## What the exercise asks
Pictures stay out; everything else in the listing below is to be restated word for word.

══════════

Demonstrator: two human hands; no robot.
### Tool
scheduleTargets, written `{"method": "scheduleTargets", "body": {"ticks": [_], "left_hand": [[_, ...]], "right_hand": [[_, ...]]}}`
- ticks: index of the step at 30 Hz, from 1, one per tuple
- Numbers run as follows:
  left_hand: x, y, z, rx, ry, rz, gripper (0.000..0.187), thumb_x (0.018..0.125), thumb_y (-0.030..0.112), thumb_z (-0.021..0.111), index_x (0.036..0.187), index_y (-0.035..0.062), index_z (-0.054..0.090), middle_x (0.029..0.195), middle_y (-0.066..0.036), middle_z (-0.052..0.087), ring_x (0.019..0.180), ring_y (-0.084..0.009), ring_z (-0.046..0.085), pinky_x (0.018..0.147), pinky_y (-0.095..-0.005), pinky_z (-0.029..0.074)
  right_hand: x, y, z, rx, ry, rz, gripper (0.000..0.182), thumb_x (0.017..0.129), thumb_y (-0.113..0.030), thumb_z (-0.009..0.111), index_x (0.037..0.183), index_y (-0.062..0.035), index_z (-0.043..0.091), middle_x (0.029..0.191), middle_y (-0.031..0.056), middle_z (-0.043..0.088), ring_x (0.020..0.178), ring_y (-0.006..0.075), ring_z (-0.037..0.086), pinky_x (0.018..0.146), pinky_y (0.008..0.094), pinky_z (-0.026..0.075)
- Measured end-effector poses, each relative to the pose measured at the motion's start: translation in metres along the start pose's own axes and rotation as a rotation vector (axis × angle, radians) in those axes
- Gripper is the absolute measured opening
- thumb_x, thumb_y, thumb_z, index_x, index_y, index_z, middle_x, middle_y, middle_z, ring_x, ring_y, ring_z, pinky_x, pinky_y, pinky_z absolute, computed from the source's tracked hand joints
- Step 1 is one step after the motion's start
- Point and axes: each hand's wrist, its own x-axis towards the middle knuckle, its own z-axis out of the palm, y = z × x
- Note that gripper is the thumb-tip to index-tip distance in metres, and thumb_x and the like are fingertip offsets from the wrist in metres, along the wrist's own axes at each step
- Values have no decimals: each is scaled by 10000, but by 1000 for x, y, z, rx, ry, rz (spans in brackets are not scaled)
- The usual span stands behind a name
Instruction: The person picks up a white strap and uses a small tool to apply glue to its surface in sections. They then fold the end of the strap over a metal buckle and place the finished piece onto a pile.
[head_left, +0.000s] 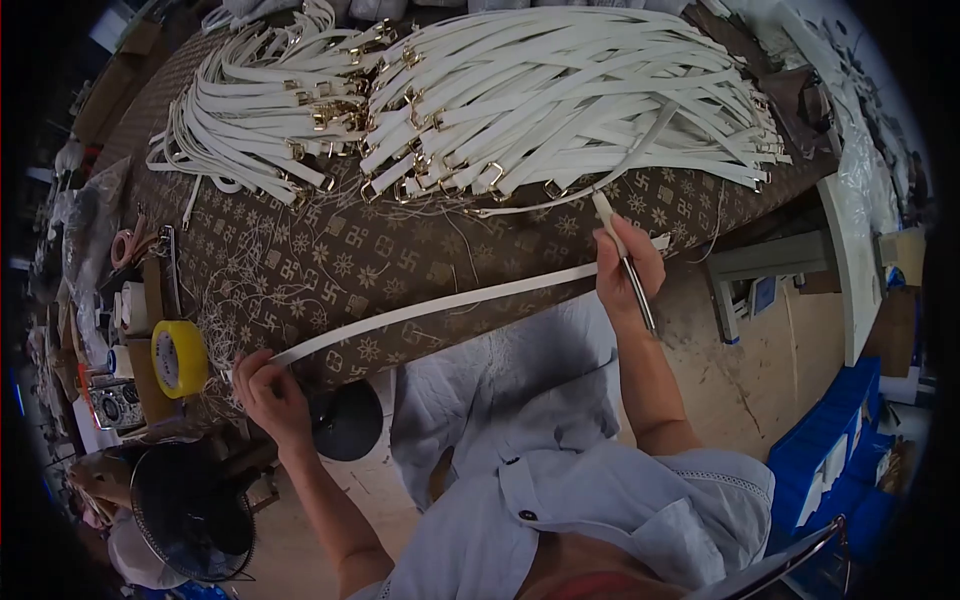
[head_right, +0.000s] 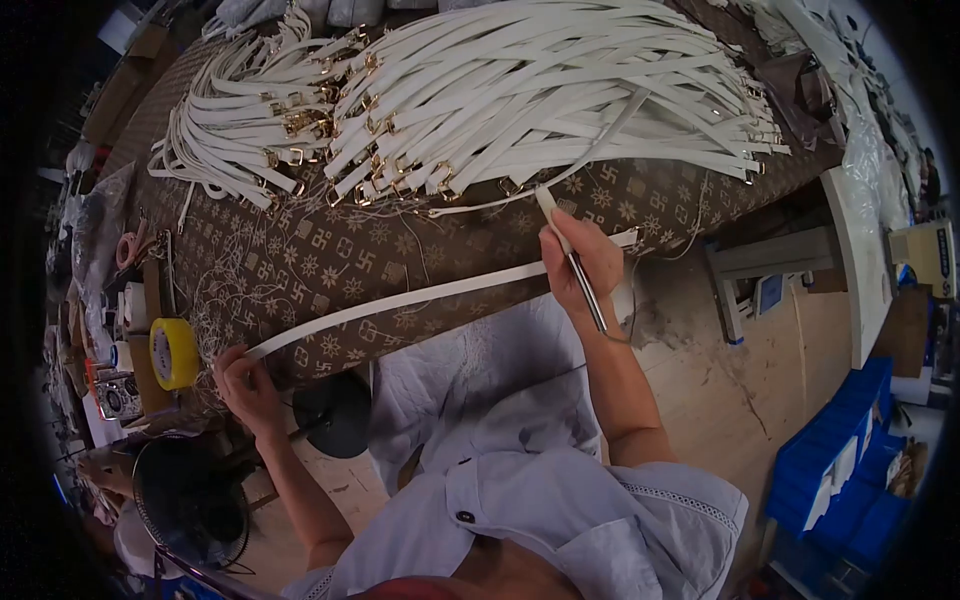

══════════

## Response to the task
Demonstrator: two human hands; no robot.
### Tool
scheduleTargets, written `{"method": "scheduleTargets", "body": {"ticks": [_], "left_hand": [[_, ...]], "right_hand": [[_, ...]]}}`
- ticks: index of the step at 30 Hz, from 1, one per tuple
- Numbers run as follows:
  left_hand: x, y, z, rx, ry, rz, gripper (0.000..0.187), thumb_x (0.018..0.125), thumb_y (-0.030..0.112), thumb_z (-0.021..0.111), index_x (0.036..0.187), index_y (-0.035..0.062), index_z (-0.054..0.090), middle_x (0.029..0.195), middle_y (-0.066..0.036), middle_z (-0.052..0.087), ring_x (0.019..0.180), ring_y (-0.084..0.009), ring_z (-0.046..0.085), pinky_x (0.018..0.147), pinky_y (-0.095..-0.005), pinky_z (-0.029..0.074)
  right_hand: x, y, z, rx, ry, rz, gripper (0.000..0.182), thumb_x (0.017..0.129), thumb_y (-0.113..0.030), thumb_z (-0.009..0.111), index_x (0.037..0.183), index_y (-0.062..0.035), index_z (-0.043..0.091), middle_x (0.029..0.191), middle_y (-0.031..0.056), middle_z (-0.043..0.088), ring_x (0.020..0.178), ring_y (-0.006..0.075), ring_z (-0.037..0.086), pinky_x (0.018..0.146), pinky_y (0.008..0.094), pinky_z (-0.026..0.075)
- Measured end-effector poses, each relative to the pose measured at the motion's start: translation in metres along the start pose's own axes and rotation as a rotation vector (axis × angle, radians) in those axes
- Gripper is the absolute measured opening
- thumb_x, thumb_y, thumb_z, index_x, index_y, index_z, middle_x, middle_y, middle_z, ring_x, ring_y, ring_z, pinky_x, pinky_y, pinky_z absolute, computed from the source's tracked hand joints
- Step 1 is one step after the motion's start
- Point and axes: each hand's wrist, its own x-axis towards the middle knuckle, its own z-axis out of the palm, y = z × x
- Note that gripper is the thumb-tip to index-tip distance in metres, and thumb_x and the like are fingertip offsets from the wrist in metres, along the wrist's own axes at each step
- Values have no decimals: each is scaled by 10000, but by 1000 for x, y, z, rx, ry, rz (spans in brackets are not scaled)
- The usual span stands behind a name
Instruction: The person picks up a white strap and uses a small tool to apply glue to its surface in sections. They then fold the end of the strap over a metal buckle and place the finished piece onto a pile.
[head_left, +0.000s] 
[head_right, +0.000s] 

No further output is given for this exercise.